• [What you need to do]: Pull out every line of the listing below where "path" appears.

(Supplied records Opens)

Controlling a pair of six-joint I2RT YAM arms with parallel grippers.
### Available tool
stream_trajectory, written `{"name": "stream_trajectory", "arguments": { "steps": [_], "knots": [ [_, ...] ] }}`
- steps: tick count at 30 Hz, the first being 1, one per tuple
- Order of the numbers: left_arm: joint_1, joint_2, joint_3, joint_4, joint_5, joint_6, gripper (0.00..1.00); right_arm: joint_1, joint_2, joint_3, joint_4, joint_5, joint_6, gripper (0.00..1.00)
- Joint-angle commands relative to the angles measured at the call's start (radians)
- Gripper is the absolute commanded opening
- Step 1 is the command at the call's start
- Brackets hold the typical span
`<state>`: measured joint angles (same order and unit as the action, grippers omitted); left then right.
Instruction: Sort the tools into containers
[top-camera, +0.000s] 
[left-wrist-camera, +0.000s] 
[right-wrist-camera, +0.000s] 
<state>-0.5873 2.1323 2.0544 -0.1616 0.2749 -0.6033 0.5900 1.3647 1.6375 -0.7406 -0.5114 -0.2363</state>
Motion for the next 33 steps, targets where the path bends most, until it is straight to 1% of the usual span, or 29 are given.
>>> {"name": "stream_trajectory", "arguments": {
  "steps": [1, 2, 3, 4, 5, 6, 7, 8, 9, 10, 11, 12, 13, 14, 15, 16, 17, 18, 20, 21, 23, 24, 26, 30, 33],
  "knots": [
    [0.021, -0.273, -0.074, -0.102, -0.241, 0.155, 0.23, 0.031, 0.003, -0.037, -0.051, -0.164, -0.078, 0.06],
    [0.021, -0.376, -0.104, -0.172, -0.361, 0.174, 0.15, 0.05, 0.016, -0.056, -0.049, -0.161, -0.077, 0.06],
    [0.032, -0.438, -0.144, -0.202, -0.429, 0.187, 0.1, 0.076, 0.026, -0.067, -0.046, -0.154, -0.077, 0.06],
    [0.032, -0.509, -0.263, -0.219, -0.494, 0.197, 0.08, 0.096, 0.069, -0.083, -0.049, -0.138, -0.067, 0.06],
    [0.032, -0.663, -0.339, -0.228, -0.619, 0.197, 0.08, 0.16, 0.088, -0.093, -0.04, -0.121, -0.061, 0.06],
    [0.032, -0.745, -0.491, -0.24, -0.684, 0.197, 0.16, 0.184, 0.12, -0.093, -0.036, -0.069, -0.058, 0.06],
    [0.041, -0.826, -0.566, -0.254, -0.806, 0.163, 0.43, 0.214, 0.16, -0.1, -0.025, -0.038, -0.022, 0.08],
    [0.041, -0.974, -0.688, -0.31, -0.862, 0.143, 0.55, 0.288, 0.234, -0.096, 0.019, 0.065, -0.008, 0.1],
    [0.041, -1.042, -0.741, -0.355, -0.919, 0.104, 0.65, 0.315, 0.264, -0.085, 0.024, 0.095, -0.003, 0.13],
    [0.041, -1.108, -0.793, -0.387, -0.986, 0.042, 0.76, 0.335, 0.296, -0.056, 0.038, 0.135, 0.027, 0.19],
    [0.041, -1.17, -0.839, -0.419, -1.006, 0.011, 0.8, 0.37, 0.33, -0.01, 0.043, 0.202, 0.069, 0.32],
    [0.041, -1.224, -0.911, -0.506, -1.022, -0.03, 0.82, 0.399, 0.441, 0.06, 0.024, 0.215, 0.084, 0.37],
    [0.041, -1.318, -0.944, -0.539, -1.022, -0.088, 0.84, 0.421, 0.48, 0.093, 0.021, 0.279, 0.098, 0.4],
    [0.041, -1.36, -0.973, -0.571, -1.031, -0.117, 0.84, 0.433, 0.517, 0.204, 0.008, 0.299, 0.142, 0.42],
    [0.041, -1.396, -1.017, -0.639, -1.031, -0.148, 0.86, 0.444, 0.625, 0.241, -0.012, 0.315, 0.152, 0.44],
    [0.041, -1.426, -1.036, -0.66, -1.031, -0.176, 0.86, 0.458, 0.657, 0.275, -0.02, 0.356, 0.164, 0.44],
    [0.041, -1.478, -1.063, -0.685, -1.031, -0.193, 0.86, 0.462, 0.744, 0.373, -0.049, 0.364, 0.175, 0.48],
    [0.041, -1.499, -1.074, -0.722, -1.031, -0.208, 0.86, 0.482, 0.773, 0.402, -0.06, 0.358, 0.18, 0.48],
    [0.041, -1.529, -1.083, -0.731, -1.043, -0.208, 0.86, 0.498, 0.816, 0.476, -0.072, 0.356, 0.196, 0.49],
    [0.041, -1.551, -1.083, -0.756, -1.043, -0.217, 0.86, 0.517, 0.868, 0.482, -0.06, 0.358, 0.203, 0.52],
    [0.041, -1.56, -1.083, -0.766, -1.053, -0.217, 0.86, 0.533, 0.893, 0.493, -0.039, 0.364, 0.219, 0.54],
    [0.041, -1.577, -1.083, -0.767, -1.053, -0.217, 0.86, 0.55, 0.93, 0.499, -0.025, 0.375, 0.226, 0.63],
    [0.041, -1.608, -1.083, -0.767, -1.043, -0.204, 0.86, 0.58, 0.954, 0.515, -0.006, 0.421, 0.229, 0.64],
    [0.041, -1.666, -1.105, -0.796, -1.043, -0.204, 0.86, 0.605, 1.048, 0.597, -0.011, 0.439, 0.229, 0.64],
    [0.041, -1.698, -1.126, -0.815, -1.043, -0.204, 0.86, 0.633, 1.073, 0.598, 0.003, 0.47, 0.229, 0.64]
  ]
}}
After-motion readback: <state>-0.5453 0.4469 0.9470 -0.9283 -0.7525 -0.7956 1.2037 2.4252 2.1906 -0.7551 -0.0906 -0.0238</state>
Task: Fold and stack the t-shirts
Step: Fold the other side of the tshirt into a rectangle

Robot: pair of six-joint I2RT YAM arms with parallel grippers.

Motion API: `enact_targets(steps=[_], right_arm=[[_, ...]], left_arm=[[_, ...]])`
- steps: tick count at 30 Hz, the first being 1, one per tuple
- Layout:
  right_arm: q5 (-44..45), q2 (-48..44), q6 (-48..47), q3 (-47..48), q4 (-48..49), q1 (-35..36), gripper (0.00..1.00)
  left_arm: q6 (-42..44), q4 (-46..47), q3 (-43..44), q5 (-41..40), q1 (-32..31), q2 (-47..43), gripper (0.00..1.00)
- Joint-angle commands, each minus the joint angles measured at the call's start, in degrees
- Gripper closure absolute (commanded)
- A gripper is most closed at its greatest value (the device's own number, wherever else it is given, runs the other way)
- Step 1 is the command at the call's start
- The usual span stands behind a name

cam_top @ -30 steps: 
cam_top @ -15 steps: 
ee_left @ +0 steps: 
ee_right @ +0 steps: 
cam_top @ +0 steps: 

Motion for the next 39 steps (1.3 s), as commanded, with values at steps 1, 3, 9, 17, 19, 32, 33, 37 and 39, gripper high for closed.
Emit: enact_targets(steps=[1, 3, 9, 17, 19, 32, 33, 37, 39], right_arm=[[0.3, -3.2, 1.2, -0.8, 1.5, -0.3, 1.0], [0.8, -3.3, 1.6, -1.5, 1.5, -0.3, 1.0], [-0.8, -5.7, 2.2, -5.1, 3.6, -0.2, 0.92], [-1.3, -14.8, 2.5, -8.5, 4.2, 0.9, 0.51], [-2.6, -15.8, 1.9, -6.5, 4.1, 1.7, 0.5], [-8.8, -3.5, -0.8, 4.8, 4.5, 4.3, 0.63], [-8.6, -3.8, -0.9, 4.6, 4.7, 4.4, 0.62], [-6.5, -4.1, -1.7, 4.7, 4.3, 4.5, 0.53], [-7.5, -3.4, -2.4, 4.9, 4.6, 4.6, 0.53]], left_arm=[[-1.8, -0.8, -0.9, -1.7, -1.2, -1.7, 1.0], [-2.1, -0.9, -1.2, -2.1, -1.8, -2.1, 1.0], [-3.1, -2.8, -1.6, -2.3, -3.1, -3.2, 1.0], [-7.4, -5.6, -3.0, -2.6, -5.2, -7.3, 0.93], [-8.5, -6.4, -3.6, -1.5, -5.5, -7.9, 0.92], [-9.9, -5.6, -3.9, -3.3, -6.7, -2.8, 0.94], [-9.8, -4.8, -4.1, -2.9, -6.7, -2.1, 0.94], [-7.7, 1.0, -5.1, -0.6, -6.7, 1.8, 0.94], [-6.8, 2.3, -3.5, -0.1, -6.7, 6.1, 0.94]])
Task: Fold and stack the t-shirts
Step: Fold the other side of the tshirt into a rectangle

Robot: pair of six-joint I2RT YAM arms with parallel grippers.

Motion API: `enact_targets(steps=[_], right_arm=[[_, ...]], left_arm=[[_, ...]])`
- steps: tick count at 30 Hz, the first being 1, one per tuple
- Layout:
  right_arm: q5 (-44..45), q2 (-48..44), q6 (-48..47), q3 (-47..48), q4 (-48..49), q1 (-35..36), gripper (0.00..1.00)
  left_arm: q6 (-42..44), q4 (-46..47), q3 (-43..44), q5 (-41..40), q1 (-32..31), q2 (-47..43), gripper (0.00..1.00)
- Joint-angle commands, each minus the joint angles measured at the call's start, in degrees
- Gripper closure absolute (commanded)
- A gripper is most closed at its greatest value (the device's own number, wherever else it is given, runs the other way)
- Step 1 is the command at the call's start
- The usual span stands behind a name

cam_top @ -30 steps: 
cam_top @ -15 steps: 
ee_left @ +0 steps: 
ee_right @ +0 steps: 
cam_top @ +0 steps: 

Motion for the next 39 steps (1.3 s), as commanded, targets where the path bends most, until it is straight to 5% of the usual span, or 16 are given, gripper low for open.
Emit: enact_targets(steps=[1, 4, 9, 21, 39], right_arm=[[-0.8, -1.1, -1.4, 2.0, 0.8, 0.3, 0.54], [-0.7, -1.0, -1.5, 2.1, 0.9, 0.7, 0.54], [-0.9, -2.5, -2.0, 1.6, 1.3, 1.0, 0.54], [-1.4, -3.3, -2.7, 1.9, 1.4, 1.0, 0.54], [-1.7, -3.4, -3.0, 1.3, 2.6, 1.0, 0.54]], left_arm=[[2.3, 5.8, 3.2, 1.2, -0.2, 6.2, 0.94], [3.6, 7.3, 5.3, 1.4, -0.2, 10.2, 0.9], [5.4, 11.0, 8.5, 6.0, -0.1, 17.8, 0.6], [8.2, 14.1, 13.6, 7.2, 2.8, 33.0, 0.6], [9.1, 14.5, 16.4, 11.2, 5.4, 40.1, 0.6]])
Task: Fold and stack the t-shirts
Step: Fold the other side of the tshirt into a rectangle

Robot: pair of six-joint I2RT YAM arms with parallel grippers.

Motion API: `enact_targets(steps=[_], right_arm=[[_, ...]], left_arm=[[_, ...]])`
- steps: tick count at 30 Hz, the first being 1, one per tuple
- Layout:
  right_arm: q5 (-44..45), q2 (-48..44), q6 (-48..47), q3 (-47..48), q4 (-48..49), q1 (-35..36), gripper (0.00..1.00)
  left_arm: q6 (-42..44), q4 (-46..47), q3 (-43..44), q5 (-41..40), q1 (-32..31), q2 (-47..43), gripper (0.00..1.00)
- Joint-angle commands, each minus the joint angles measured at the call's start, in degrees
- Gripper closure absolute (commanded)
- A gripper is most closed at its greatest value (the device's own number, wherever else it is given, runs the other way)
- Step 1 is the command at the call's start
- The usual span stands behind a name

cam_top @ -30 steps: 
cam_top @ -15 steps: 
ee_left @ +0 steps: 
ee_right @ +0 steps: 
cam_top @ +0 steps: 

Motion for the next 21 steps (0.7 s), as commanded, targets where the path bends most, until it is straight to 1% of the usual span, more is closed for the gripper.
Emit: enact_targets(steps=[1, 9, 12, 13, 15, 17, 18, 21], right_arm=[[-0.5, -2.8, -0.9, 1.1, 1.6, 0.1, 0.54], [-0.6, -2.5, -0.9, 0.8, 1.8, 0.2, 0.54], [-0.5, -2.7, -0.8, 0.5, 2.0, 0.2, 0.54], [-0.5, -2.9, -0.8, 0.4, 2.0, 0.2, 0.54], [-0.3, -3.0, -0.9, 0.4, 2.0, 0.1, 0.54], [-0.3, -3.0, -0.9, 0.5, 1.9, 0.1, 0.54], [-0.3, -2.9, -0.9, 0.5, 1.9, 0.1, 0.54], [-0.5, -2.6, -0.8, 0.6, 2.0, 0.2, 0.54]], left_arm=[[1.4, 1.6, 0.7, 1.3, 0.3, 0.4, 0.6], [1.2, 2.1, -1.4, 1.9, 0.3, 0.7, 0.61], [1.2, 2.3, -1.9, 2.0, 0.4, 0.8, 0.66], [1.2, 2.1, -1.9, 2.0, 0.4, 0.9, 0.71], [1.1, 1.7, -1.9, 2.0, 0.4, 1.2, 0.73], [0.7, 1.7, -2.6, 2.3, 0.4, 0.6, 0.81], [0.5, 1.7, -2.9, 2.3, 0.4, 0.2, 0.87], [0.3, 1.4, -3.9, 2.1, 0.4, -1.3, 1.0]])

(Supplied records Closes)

• [Output for this task]:
Motion for the next 33 steps, targets where the path bends most, until it is straight to 1% of the usual span, or 29 are given.
Motion for the next 39 steps (1.3 s), as commanded, targets where the path bends most, until it is straight to 5% of the usual span, or 16 are given, gripper low for open.
Motion for the next 21 steps (0.7 s), as commanded, targets where the path bends most, until it is straight to 1% of the usual span, more is closed for the gripper.

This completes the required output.